__Your goal__
From the line that contains "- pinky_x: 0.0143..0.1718" to the last line of the data, every line is to be transcribed exactly; no other line is to be included.

::::

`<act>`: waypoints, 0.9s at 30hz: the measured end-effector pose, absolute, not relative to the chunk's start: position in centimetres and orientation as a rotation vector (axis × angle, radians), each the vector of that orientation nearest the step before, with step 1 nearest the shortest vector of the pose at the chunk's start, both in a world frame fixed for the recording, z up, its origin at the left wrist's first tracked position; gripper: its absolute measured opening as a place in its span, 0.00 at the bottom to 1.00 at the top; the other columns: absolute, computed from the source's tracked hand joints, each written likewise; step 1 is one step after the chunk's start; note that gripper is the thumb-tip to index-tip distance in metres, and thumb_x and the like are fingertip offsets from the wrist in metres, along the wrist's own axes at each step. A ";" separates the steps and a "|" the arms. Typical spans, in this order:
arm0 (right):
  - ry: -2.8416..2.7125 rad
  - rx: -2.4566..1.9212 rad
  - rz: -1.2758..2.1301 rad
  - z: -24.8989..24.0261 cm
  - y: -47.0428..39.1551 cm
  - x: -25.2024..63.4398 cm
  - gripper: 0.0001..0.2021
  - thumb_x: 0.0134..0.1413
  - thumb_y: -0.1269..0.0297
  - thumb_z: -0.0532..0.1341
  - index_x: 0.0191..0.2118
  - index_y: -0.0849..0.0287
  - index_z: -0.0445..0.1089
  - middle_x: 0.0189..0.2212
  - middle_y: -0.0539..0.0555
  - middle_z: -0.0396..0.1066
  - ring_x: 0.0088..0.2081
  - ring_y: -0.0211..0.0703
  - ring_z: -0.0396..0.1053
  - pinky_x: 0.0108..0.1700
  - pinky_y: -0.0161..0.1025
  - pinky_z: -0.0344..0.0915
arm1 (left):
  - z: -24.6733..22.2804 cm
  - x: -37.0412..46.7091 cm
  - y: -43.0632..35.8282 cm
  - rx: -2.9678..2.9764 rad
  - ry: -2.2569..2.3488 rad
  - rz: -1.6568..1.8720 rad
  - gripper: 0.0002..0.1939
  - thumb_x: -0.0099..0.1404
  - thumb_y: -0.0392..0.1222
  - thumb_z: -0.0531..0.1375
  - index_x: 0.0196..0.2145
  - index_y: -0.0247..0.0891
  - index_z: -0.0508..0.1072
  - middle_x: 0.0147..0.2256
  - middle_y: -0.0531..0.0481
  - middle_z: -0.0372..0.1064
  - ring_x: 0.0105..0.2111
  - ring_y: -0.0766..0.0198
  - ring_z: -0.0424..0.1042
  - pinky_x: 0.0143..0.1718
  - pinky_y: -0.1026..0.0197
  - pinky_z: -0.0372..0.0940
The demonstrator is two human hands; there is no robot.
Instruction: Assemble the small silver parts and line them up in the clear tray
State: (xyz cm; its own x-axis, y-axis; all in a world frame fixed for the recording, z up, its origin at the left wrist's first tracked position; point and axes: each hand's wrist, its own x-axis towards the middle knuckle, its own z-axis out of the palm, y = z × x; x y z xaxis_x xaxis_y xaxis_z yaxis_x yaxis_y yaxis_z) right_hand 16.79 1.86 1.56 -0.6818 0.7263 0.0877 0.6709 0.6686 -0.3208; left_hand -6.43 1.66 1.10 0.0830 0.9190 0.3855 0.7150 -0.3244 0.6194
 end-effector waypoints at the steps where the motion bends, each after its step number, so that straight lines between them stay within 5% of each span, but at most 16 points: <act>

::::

__Answer__
  - pinky_x: 0.0143..0.1718
  - pinky_y: -0.1026..0.0197
  - pinky_z: -0.0372..0.0940
The demonstrator is two human hands; there is no robot.
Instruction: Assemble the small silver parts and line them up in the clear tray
State: (xyz cm; its own x-axis, y-axis; all in a world frame fixed for the recording, z up, its origin at the left wrist's first tracked position; point and axes: each hand's wrist, its own x-axis towards the middle knuckle, its own z-axis out of the palm, y = z × x; x y z xaxis_x xaxis_y xaxis_z yaxis_x yaxis_y yaxis_z) right_hand 16.79 1.86 1.56 -0.6818 0.7263 0.0877 0.6709 0.6686 -0.3208; left_hand -6.43 1.66 1.10 0.0830 0.9190 0.3855 0.7150 -0.3244 0.6194
 end-effector waypoints at the steps where the motion bends, each after its step number, so that straight lines between them stay within 5% of each span, but at most 16 points: <act>

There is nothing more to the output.